Of the 25 lactococcal strains employed in this study, a small number are particularly sensitive to a number of phages in the collection, such as L. lactis
3107 and SMQ-86 (Table 4
). The sequenced 936 group isolates, R31 and R3.4 infect both of these strains. The RBPs of these phages, which dictate host recognition and binding, bear most significant similarity to those of the RBP subgroup I phages, phi7 and JM2 [29
]. In our previous study, phages exhibiting RBPs of subgroup I were capable of infecting host strains with a CWPS C type only, while in this study both phages infect L. lactis
3107 and SMQ-86, which possess CWPS C and A types, respectively [29
]. This finding highlights the adaptability of the 936 phages to the evolving landscape of available hosts in its environment. Consistent with previous studies of 949 phages, the 949 isolates in this study displayed a relatively broad host range with typically more than five strains infected. The only exceptions to this general observation were phages AM4, AM5 and AM12. However, the panel of strains in this study may not be reflective of their natural host range thus reducing the apparent host range of these isolates. It is noteworthy that the 949 phages infect more CWPS C type strains than those of CWPS A or B types while the P087 isolates infect several strains of CWPS A and B types (Table 4
). These findings indicate that the fermentation environment, from which the phages were derived, contain a wide diversity of lactococcal strains (expressing a variety of CWPS types) and that the phage groups dominantly isolated from particular factories may provide an insight into which lactococcal CWPS type strains are dominant at a given time.

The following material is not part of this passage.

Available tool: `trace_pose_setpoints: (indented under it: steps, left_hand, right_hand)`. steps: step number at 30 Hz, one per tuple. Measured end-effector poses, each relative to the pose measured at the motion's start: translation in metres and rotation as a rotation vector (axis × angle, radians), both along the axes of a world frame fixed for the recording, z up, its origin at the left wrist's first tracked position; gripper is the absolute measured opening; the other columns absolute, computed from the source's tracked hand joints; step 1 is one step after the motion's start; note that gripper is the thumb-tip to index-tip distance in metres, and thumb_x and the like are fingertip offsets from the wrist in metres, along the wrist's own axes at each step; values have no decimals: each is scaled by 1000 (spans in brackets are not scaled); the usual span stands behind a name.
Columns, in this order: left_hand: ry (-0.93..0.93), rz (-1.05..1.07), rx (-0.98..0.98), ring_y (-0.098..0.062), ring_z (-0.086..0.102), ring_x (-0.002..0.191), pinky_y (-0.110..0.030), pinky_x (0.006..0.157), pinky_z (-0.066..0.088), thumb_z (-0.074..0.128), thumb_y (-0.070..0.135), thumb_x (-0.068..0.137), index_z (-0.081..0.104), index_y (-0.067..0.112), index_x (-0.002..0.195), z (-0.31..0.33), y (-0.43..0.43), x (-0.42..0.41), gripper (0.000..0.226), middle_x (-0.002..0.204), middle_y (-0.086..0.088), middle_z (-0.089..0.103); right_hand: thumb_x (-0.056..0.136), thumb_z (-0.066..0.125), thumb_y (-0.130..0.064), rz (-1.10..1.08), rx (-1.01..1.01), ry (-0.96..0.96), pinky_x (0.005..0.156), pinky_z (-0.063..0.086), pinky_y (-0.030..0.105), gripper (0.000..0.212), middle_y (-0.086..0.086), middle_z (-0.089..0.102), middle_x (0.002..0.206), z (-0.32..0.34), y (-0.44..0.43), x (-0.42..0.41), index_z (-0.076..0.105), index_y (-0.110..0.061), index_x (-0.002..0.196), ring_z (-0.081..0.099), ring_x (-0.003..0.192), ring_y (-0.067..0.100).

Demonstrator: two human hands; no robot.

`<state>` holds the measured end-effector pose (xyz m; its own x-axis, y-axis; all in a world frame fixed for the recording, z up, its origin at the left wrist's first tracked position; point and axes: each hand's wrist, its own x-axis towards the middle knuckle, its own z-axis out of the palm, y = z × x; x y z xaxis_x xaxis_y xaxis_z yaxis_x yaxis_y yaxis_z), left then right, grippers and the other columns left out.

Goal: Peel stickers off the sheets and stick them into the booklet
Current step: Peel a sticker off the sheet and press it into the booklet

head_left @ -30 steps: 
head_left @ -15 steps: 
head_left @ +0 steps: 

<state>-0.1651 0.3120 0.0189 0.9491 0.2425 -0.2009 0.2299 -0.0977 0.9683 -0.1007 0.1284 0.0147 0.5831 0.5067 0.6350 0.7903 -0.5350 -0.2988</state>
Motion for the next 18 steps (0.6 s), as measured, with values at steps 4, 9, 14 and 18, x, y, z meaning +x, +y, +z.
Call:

In summary, the artisanal cheese production process incorporates several points at which phages may be introduced, propagated, and distributed to the next production cycle. The application of raw milk, animal-derived rennets, minimal processing combined with the use of wooden vats and back-slopping (if used) introduce the possibility of increasingly complex microbial populations. This is reflected in the identification of a significant collection of 949 and P087 phage isolates in whey samples derived from Sicilian artisanal cheese production facilities in the present study. The heat labile nature of the 949 and P087 isolates in this study relative to the 936 isolates serves to further highlight the adaptability of the 936 phages to modern fermentation facilities while simultaneously explaining the “rarity” of the 949 and P087 phages.